In any case, the damage to the country’s image caused by the use of waterboarding and similar techniques exceeded any benefit that might have been gained, Director of National Intelligence Dennis Blair said.
“The information gained from these techniques was valuable in some instances,” Blair said in a statement Tuesday, “but there is no way of knowing whether the same information could have been obtained through other means.”
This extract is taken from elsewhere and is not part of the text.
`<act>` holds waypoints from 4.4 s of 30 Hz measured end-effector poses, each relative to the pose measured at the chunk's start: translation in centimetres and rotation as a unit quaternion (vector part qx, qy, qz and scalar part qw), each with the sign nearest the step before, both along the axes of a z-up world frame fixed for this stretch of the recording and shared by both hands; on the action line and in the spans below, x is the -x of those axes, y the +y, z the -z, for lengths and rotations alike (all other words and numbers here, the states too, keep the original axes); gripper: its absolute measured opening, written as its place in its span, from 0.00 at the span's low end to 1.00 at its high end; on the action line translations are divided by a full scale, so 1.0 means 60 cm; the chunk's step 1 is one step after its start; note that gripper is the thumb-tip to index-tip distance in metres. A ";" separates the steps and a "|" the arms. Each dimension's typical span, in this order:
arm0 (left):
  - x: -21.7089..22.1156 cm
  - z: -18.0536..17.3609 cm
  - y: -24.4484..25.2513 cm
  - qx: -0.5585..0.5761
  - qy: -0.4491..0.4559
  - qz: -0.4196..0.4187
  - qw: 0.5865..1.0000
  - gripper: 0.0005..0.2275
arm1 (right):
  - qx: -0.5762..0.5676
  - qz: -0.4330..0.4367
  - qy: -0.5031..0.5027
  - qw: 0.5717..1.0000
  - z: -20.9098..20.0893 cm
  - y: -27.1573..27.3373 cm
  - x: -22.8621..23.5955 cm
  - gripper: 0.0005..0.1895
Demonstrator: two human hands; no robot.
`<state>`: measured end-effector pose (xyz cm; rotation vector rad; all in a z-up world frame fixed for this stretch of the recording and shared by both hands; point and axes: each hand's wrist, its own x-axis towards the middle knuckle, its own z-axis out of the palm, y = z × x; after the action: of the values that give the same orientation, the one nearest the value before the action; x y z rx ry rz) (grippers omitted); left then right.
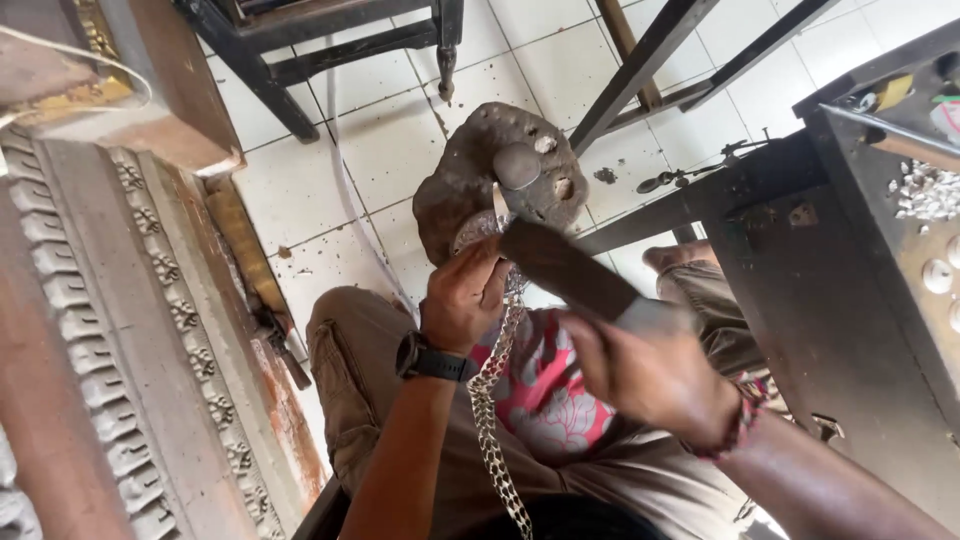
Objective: Hammering a silver chain on an anvil to flatten and shape the links as part of the jewelry making process.
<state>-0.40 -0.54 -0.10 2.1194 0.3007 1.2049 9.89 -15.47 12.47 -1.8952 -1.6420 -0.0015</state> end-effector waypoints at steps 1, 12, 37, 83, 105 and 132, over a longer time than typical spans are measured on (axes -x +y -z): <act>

Blair, Obama’s appointee to oversee the 16 U.S. intelligence agencies, summarized in the statement an assessment he gave his staff in a memo last week, according to U.S. officials familiar with the document. Blair is a participant in a White House-ordered review of CIA interrogation methods used on high-value terrorist suspects between 2002 and 2006 — methods that several administration officials have described as tantamount to torture. The specific techniques included extreme sleep depriviation, denial of solid foods, forced nudity and physical violence, and were judged to violate an international ban on torture, according to a 2007 report by the International Committee of the Red Cross.
“The bottom line is these techniques have hurt our image around the world,” Blair said in the statement. “The damage they have done to our interests far outweighed whatever benefit they gave us and they are not essential to our national security.”
Blair said he supported Obama’s decision to ban so-called “enhanced interrogation techniques,” and he rejected assertions by former vice president Dick Cheney and others that the methods were crucial to protecting the country. He added that he had supported Obama’s decision last week to order the release of Justice Department memos that authorized the use of harsh interrogation.
“I made clear,” he said, “that the CIA should not be punished for carrying out legal orders.”
Obama’s intelligence advisers have been scrutinizing the Bush-era interrogation policy since shortly after the election. The overarching conclusion is that the benefits are not clear-cut — information was gained, but it is impossible to prove whether coercive measures were decisive, say senior administration officials who have participated in the review.
For example, interrogations of Abu Zubaida, the CIA’s first high-value detainee, helped its officials understand links between terrorist groups, but did not lead directly to the disruption of al-Qaida plots, according to former intelligence officials with access to intelligence reports. Many of the leads provided by Zubaida were obtained before harsh methods were applied, the officials said.